WHAT NEEDS TO BE DONE: Quote the entries word for word. Omit the pictures.

Saved data entries
* * * *

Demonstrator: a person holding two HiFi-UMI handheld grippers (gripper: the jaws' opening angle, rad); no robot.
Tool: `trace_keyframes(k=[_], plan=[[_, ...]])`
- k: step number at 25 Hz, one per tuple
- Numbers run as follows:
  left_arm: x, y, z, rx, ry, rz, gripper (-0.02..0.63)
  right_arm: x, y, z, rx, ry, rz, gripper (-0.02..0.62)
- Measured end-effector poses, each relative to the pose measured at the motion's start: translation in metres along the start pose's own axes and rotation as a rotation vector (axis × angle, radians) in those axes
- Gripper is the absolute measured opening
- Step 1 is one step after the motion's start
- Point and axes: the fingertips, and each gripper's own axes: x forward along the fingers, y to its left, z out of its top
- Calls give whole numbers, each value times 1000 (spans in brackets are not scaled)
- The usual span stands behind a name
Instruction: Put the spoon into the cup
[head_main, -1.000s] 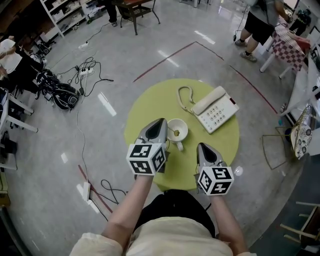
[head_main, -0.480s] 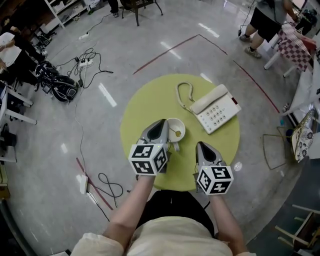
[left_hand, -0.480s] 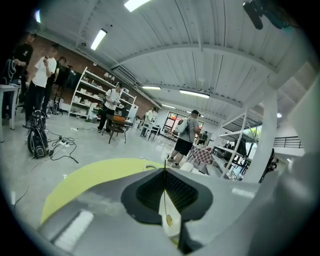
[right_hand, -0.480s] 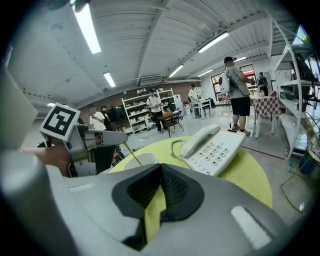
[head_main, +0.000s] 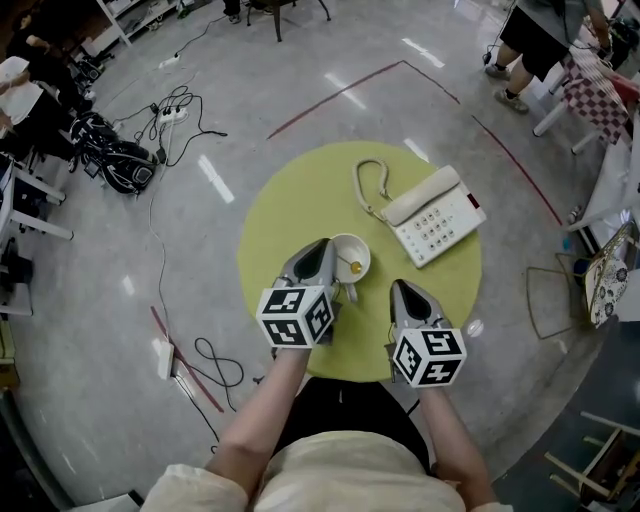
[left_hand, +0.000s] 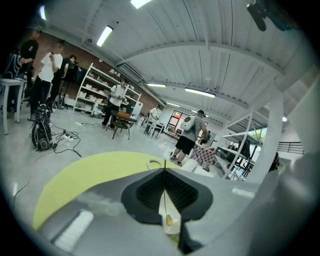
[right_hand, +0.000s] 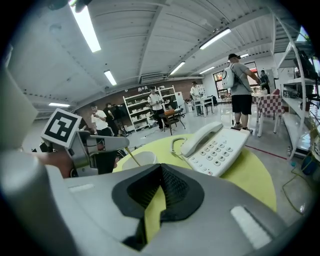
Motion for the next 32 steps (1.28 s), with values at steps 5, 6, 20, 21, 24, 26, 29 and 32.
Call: trace_keyframes(k=[5, 6, 20, 21, 24, 26, 29, 32], plan=[[5, 5, -5, -5, 8, 10, 5, 5, -1, 0, -1, 9, 9, 2], [5, 6, -5, -4, 10, 12, 5, 6, -1, 0, -2, 11, 11, 2], [6, 19, -8, 44, 39, 36, 18, 10, 0, 1, -4, 14, 22, 2], [6, 20, -9, 46, 42, 39, 18, 11, 0, 1, -4, 15, 23, 2], [6, 23, -11, 50, 52, 43, 23, 12, 1, 1, -5, 16, 27, 2], [5, 24, -12, 53, 59, 41, 23, 12, 2, 1, -6, 17, 30, 2], [4, 25, -13, 58, 69, 40, 25, 12, 5, 1, -8, 17, 32, 2], [4, 26, -14, 66, 81, 42, 52, 12, 6, 1, -8, 18, 34, 2]])
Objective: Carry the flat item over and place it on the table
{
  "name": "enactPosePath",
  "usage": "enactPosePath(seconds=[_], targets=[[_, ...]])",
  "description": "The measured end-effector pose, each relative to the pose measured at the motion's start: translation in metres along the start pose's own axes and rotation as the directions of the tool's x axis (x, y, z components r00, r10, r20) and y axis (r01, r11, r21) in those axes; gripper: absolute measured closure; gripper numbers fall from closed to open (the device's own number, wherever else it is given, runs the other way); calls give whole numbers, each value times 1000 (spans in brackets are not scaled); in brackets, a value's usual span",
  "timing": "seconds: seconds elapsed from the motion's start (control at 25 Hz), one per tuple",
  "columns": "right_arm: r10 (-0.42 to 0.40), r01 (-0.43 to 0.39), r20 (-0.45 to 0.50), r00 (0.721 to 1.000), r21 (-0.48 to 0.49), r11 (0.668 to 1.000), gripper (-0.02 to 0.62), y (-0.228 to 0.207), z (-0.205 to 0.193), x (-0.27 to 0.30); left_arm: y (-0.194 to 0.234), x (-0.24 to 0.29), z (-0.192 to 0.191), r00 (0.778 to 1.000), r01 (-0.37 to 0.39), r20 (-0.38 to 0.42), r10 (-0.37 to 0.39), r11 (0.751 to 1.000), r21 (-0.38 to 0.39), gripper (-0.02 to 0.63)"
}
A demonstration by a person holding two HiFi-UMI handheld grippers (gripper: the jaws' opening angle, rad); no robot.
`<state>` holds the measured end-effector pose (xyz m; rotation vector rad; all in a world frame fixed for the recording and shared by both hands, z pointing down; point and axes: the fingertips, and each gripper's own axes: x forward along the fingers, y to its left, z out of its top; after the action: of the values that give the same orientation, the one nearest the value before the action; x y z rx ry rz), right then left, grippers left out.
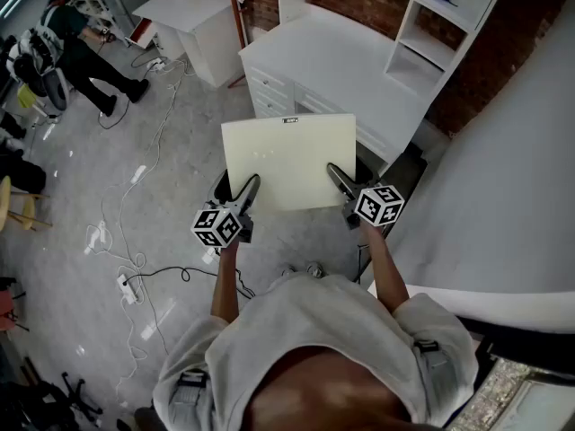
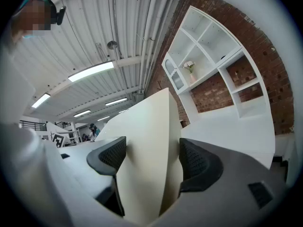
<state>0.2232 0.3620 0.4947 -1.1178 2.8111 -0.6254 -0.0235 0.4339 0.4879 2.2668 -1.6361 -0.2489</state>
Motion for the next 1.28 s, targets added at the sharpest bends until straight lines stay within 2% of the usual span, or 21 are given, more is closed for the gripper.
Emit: enactPosePath(seconds=[0.6,1.28], targets=[[21,-21,0,1000,28,999,227,-5,-1,-8,-8,-1,-6,1000,-10,-10,9,1000,-21,216],[69,-66,-61,996,51,996,227,-47,-1,-7,-27,28,-20,998,-60,-28,60,998,8,216]])
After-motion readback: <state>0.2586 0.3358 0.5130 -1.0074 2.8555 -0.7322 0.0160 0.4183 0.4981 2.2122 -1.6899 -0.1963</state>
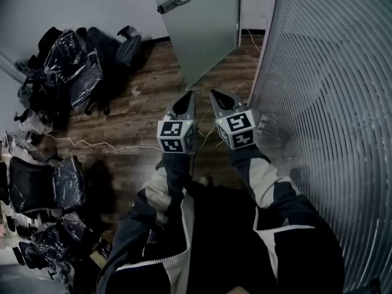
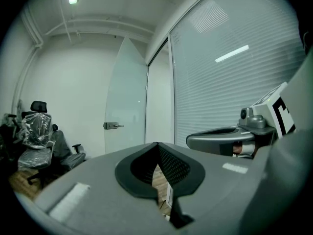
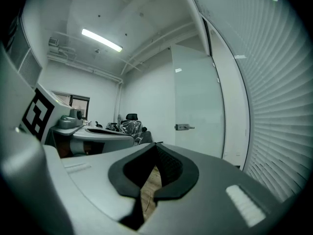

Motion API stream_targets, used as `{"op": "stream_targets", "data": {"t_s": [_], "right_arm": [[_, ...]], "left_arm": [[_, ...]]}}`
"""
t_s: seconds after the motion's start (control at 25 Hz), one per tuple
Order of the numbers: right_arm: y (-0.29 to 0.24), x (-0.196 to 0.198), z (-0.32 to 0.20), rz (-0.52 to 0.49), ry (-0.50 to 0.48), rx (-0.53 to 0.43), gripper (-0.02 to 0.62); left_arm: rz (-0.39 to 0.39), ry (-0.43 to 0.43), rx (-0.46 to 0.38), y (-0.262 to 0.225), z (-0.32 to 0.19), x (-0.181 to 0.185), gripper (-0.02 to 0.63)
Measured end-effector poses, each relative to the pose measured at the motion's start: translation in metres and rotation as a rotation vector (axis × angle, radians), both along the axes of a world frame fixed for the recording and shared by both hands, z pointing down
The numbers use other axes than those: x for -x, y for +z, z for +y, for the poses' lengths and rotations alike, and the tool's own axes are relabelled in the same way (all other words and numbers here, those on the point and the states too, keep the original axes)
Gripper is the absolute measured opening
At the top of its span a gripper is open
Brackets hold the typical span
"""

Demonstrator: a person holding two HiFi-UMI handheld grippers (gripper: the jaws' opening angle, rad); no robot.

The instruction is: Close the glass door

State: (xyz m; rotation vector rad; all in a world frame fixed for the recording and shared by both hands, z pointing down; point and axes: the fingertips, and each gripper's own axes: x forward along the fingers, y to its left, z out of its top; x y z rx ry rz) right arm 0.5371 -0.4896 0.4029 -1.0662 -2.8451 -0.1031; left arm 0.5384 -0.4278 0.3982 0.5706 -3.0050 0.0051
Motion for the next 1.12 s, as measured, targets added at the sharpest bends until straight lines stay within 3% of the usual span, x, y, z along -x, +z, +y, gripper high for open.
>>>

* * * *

RESPONSE BOX:
Demonstrator: a person holding two HiFi-UMI handheld grippers (gripper: the jaws' opening angle, rad); no robot.
Tool: `trace_keyframes(k=[_], plan=[[_, ...]])`
- k: step number at 25 Hz, one per tuple
- Numbers run as follows:
  left_arm: x, y, z, rx, ry, rz, gripper (-0.02..0.63)
  right_arm: x, y, z, rx, ry, rz, gripper (-0.02..0.62)
- Measured end-effector poses, each relative to the pose measured at the motion's start: translation in metres along the start pose's own axes and rotation as a rotation vector (axis × angle, radians) in those axes
- Gripper is the absolute measured opening
- Step 1 is one step after the motion's start
- Point and axes: the fingertips, and each gripper's own axes: x forward along the fingers, y to its left, z out of its top
- Calls give whole numbers, each value times 1000 (spans in brackets are not scaled)
- The usual span stands behind a name
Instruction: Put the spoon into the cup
[head_main, -1.000s] 
[head_main, -0.480s] 
[left_hand, -0.480s] 
[right_hand, -0.480s] 
[head_main, +0.000s] 
[left_hand, +0.000s] 
[right_hand, +0.000s] 
Motion for the next 32 steps (1.28 s), with values at steps 5, 6, 20, 21, 24, 26, 29 and 32.
Call: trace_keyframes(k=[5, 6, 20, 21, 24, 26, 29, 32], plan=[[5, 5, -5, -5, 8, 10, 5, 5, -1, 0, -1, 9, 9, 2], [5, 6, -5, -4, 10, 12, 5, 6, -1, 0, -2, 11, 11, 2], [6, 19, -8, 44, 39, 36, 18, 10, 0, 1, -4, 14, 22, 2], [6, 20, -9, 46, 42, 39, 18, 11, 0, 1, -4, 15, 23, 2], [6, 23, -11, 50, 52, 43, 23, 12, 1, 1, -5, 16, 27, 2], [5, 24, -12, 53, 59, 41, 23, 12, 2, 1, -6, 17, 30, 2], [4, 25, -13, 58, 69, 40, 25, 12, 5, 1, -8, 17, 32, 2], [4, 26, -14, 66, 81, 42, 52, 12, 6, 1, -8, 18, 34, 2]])
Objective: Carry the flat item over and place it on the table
{
  "name": "enactPosePath",
  "usage": "enactPosePath(seconds=[_], targets=[[_, ...]])",
  "description": "The measured end-effector pose, each relative to the pose measured at the motion's start: translation in metres along the start pose's own axes and rotation as the directions of the tool's x axis (x, y, z components r00, r10, r20) and y axis (r01, r11, r21) in those axes; gripper: absolute measured closure; gripper numbers fall from closed to open (the device's own number, wherever else it is given, runs the other way); calls give whole numbers, each value times 1000 (spans in brackets are not scaled); in brackets, a value's usual span",
  "timing": "seconds: seconds elapsed from the motion's start (control at 25 Hz), one per tuple",
  "columns": "right_arm: r10 (-0.42 to 0.40), r01 (-0.43 to 0.39), r20 (-0.45 to 0.50), r00 (0.721 to 1.000), r21 (-0.48 to 0.49), r11 (0.668 to 1.000), gripper (-0.02 to 0.62), y (-0.228 to 0.207), z (-0.205 to 0.193), x (-0.27 to 0.30); left_arm: y (-0.194 to 0.234), x (-0.24 to 0.29), z (-0.192 to 0.191), r00 (0.778 to 1.000), r01 (-0.37 to 0.39), r20 (-0.38 to 0.42), r10 (-0.37 to 0.39), r11 (0.751 to 1.000), r21 (-0.38 to 0.39), gripper (-0.02 to 0.63)"
}
A demonstration by a person holding two HiFi-UMI handheld grippers (gripper: the jaws' opening angle, rad); no robot.
`<state>` holds the measured end-effector pose (xyz m; rotation vector rad; all in a world frame fixed for the recording and shared by both hands, z pointing down; point and axes: the fingertips, and each gripper's own axes: x forward along the fingers, y to its left, z out of its top; after the action: of the values that give the same orientation, the one nearest the value before the action; x y z rx ry rz), right then left, grippers left out.
<state>0.2232 0.3620 0.4947 -1.1178 2.8111 -0.6254 -0.0235 0.4339 0.4879 2.2668 -1.6361 -0.2489</state>
Motion for the next 1.28 s, targets added at the sharpest bends until straight lines stay within 2% of the usual span, or 21 are given, more is closed for the gripper.
Emit: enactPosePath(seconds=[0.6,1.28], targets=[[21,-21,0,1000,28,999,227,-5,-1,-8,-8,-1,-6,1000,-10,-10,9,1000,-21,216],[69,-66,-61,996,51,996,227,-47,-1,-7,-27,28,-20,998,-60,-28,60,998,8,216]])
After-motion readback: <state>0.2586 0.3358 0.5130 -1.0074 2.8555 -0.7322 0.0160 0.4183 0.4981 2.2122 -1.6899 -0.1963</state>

Motion API stream_targets, used as `{"op": "stream_targets", "data": {"t_s": [_], "right_arm": [[_, ...]], "left_arm": [[_, ...]]}}`
"""
t_s: seconds after the motion's start (control at 25 Hz), one per tuple
Order of the numbers: right_arm: y (-0.29 to 0.24), x (-0.196 to 0.198), z (-0.32 to 0.20), rz (-0.52 to 0.49), ry (-0.50 to 0.48), rx (-0.53 to 0.43), gripper (-0.02 to 0.62); left_arm: rz (-0.39 to 0.39), ry (-0.43 to 0.43), rx (-0.46 to 0.38), y (-0.262 to 0.225), z (-0.32 to 0.19), x (-0.181 to 0.185), gripper (-0.02 to 0.63)
Measured end-effector poses, each relative to the pose measured at the motion's start: translation in metres and rotation as a rotation vector (axis × angle, radians), both along the axes of a world frame fixed for the recording and shared by both hands, z pointing down
The numbers use other axes than those: x for -x, y for +z, z for +y, for the poses' lengths and rotations alike, and the tool's own axes are relabelled in the same way (all other words and numbers here, those on the point and the states too, keep the original axes)
Gripper is the absolute measured opening
At the top of its span a gripper is open
Brackets hold the typical span
"""

Demonstrator: a person holding two HiFi-UMI handheld grippers (gripper: the jaws' opening angle, rad); no robot.

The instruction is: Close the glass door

State: (xyz m; rotation vector rad; all in a world frame fixed for the recording and shared by both hands, z pointing down; point and axes: the fingertips, and each gripper's own axes: x forward along the fingers, y to its left, z out of its top; x y z rx ry rz) right arm 0.5371 -0.4896 0.4029 -1.0662 -2.8451 -0.1031; left arm 0.5384 -0.4278 0.3982 0.5706 -3.0050 0.0051
Motion for the next 1.12 s, as measured, targets added at the sharpest bends until straight lines stay within 3% of the usual span, x, y, z along -x, +z, +y, gripper high for open.
>>>

This output is complete.